Whiting is a city located in the Chicago Metropolitan Area in Lake County, Indiana, which was founded in 1889. The city is located on the southern shore of Lake Michigan. It is roughly 16 miles from the Chicago Loop and two miles from Chicago's South Side. Whiting is home to Whiting Refinery, the largest oil refinery in the Midwest. The population was 4,997 at the 2010 census.

History
A post office was first established at Whiting in 1871. Whiting was incorporated in 1895. It was named after a trainman who was killed in a crash there.

The Hoosier Theater Building, Henry and Caroline Schrage House, and Whiting Memorial Community House are listed in the National Register of Historic Places.

Geography
According to the 2010 census, Whiting has a total area of , of which  (or 55.74%) is land and  (or 44.26%) is water.

The Whiting post office (46394) serves not only the city of Whiting, but also the adjacent Hammond neighborhood of Robertsdale, immediately to the west. Addresses in this Hammond neighborhood show “Whiting, Indiana.” While not legally a part of the city of Whiting, locally the area has long been informally considered to be a culturally integrated part of Whiting. References to Whiting businesses or residents often include those technically from Hammond's Robertsdale.

Demographics

2010 census

As of the census of 2010, there were 4,997 people, 1,899 households, and 1,210 families residing in the city. The population density was . There were 2,197 housing units at an average density of . The racial makeup of the city was 76.3% White, 3.5% African American, 0.7% Native American, 0.7% Asian, 15.7% from other races, and 3.2% from two or more races. Hispanic or Latino of any race were 40.7% of the population.

There were 1,899 households, of which 37.1% had children under the age of 18 living with them, 38.1% were married couples living together, 18.6% had a female householder with no husband present, 7.0% had a male householder with no wife present, and 36.3% were non-families. 30.1% of all households were made up of individuals, and 11.3% had someone living alone who was 65 years of age or older. The average household size was 2.63 and the average family size was 3.32.

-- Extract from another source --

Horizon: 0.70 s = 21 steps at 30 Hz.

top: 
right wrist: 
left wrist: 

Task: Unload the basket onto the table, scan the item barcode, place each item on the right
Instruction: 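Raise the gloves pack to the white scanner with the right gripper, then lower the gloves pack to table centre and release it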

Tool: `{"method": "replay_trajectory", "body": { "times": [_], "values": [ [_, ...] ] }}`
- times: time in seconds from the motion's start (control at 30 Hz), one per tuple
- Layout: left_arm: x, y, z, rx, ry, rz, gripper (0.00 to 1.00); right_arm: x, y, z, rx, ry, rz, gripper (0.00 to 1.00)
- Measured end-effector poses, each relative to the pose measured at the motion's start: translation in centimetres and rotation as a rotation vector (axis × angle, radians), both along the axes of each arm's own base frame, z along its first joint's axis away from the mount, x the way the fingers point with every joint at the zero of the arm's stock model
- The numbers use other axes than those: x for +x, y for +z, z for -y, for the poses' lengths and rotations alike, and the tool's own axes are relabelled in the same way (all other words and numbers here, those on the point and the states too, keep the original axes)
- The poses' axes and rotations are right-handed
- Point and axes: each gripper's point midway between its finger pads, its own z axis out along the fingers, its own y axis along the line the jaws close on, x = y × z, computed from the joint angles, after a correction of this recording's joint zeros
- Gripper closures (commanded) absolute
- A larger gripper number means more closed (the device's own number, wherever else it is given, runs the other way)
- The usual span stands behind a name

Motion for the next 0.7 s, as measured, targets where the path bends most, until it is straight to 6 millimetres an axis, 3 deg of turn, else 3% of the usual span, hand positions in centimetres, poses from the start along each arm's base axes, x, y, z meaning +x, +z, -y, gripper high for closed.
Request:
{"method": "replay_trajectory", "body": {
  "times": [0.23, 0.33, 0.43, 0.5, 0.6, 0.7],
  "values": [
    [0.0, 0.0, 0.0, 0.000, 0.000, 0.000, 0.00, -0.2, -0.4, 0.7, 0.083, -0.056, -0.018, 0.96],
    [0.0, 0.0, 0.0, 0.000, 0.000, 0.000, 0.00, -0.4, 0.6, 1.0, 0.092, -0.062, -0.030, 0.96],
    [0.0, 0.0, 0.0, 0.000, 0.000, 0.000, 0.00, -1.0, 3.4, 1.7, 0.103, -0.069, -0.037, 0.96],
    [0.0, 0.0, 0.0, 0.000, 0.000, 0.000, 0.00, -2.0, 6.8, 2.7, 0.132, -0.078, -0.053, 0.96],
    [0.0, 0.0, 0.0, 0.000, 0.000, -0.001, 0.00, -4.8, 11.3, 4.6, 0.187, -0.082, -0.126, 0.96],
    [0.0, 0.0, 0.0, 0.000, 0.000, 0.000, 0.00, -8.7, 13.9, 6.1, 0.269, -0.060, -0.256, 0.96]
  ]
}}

The median age in the city was 34.4 years. 26.9% of residents were under the age of 18; 9.4% were between the ages of 18 and 24; 27.3% were from 25 to 44; 24.7% were from 45 to 64; and 11.6% were 65 years of age or older. The gender makeup of the city was 49.1% male and 50.9% female.

Parks

Whiting is home to five parks. Whiting Park, located on the Lake Michigan shoreline, is the most well known. It is a popular picnic spot for residents of Lake County, the South Side of Chicago, and Southland. Whihala Beach is located next to Whiting Park between Whiting and neighboring Hammond.

Education

School City of Whiting serves Whiting. Whiting High School is the sole public high school serving Whiting. The city is also home to a historic Carnegie Library, built in 1905.  Whiting Public Library is located at 1735 Oliver Street.
Calumet College of St. Joseph is a private college affiliated with the Roman Catholic Church through the Missionaries of the Precious Blood.  Its main campus is in Whiting, Indiana, with additional campuses located in Chicago, Illinois, and Merrillville, Indiana.  The college was founded in 1951 as an extension of the now defunct Saint Joseph's College in Rensselaer, Indiana and currently enrolls 1,262 students.

Infrastructure

Transportation
Amtrak's Wolverine line stops at Hammond–Whiting station in nearby Hammond.

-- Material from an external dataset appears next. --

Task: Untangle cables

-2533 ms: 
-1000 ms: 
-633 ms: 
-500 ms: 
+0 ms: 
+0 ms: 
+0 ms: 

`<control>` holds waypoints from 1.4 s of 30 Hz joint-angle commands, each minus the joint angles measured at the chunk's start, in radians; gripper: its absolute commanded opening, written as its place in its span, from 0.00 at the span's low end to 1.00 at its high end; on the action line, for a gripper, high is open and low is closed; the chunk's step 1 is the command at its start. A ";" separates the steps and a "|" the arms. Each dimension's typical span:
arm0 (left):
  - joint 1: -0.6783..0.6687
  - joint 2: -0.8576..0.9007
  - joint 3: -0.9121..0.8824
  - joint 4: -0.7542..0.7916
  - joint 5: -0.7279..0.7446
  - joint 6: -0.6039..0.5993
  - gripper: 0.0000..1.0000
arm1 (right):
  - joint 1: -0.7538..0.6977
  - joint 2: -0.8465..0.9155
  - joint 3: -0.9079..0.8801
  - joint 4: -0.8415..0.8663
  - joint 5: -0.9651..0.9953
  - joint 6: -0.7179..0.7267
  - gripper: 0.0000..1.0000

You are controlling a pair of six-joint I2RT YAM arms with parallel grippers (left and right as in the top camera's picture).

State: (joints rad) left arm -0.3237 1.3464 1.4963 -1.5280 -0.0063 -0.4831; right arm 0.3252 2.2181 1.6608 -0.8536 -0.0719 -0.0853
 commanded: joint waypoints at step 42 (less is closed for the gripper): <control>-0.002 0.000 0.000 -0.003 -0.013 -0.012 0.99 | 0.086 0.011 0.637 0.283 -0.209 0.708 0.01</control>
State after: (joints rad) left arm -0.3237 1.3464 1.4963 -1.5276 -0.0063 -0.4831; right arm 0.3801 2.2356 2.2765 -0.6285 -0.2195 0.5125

Airports serving Whiting are Chicago's O'Hare International Airport, Midway International Airport, and Gary/Chicago International Airport located in Gary, Indiana.

Notes of interest

Pierogi Fest is held each year on 119th Street in downtown Whiting to honor the venerable pierogi dumpling. Spanning three days on Friday, Saturday, and Sunday during the last full weekend of July, the event draws in crowds from around the Calumet Region with guests coming from all over the globe.

The city was featured in an episode of MTV's High School Stories.

Scenes from the movie Rudy, starring Sean Astin, as well as the 1981 drama Four Friends, were shot in Whiting.

Standard Oil of Indiana, later Amoco,  was founded and headquartered here.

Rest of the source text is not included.